Tools available for students, parents through TEAMS
KINGWOOD — In rising to the COVID-19 challenge, the After School Explorers has become an on-line program for the 2020-21 school year.
“ASE wanted to take a minute of the Thanksgiving break to thank ASE staff and students, along with families and Preston County Schools for their continued support.” Theresa Cunningham, ASE Bruceton School site coordinator, said.
She said ASE continues to offer the same services with the same staff, only with virtual hugs this year.
Cunningham said ASE has openings in the TEAMS platform. Families can register their children at https://tinyurl.com/ASE-register. Once registered, each child will receive a passcode to TEAMS. ASE operates from 4- 6 p.m. Monday-Thursday.
Children and parents are welcome to stop by for math questions, to have a story read or to get help with homework.
Barbara Wade, the behavioral health mentor, is having activities in the Serenity Room to develop coping skills, as well as for students who just need someone to talk to. This service is available to parents as well.
“ASE offers parent support as much as it offers student support,” ASE Program Director Susie Huggins said.
She said ASE is there for parents who just need a minute to start dinner or who are tired of fighting with their child to get a lesson done.
Mikaila Strawser, ASE site coordinator at Terra Alta East Preston School, is working to host Thursday “Make and Takes” for children registered in the ASE program.
Enrolled children will receive craft bags at their host school to take home in advance of the special lessons.

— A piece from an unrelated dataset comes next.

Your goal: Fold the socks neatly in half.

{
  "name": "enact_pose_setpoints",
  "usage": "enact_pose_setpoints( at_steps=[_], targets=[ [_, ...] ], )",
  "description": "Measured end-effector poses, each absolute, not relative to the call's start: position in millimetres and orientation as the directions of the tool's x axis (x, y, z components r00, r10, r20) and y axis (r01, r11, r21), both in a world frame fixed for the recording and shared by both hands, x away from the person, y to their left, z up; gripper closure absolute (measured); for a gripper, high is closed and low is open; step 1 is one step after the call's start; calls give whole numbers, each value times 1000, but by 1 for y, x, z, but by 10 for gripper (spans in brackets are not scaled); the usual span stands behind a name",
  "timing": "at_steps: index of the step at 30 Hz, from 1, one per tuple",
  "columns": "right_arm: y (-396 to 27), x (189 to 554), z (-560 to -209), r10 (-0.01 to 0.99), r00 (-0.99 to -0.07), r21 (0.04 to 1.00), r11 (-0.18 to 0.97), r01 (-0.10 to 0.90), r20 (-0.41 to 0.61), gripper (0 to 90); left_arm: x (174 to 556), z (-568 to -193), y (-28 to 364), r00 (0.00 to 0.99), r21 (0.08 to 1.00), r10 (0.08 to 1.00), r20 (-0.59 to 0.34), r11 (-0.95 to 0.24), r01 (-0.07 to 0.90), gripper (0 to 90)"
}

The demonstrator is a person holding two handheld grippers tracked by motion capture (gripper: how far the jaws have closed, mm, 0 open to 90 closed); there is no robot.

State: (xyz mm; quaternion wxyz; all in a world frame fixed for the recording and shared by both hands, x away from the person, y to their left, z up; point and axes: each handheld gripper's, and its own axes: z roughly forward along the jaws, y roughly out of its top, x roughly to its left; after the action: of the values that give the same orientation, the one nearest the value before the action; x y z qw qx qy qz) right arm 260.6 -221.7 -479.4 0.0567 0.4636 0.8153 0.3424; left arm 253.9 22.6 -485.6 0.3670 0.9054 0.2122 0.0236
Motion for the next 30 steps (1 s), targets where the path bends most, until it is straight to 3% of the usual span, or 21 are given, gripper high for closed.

On a scheduled date, children will go to TEAMS and complete the craft with Strawser. For a schedule of enrichment events, follow Preston Reads on Facebook.
After School Explorers was able to do more STEM activities last year, according to Central Preston Middle School Site Coordinator Brittany Reed.
She said one of the best enrichments explorers participated in last year was the collaboration project with the Preston County Animal Shelter.
“This was a great community opportunity to educate explorers about proper animal and pet care as well as engage and read to the cats and dogs. It helped both parties greatly. Explorers were able to spread the word and help animals get adopted,” she said.
“After School Explorers is part of our Summer Reading Program held each year. ASE helps provide presenters, materials and field trips for this program. This program encourages the Aurora students to keep reading,” Aurora Site Coordinator Debra Mayfield said.
“Our After School Explorers had great opportunities for community engagement. Many times, explorers walked to nearby businesses to learn more about what was in the county,” Reed said.
She said Explorers could participate in several cleanups of their communities with litter control officers, as well as times to say thank you to many organizations that volunteered and educated their young, inquisitive minds.
“This community connection was a big component for our Explorers. This year, those types of tours and activities will be hosted virtually in the spring,” Huggins said. “By being virtual not only can we support fire safety in the school, ASE can now support fire safety at home by hosting practice fire drills for families virtually during ASE.”
Angel Stull, South Preston site coordinator, said After School Explorers works to achieve greatness throughout the county through this type of programming.
After School Explorers receives funding from two 21st Century Community Learning Center grants, which are provided wholly or in part by the United States Department of Education under the Elementary and Secondary Education Act, Title IV Part B, with grant administration carried out by the West Virginia Department of Education.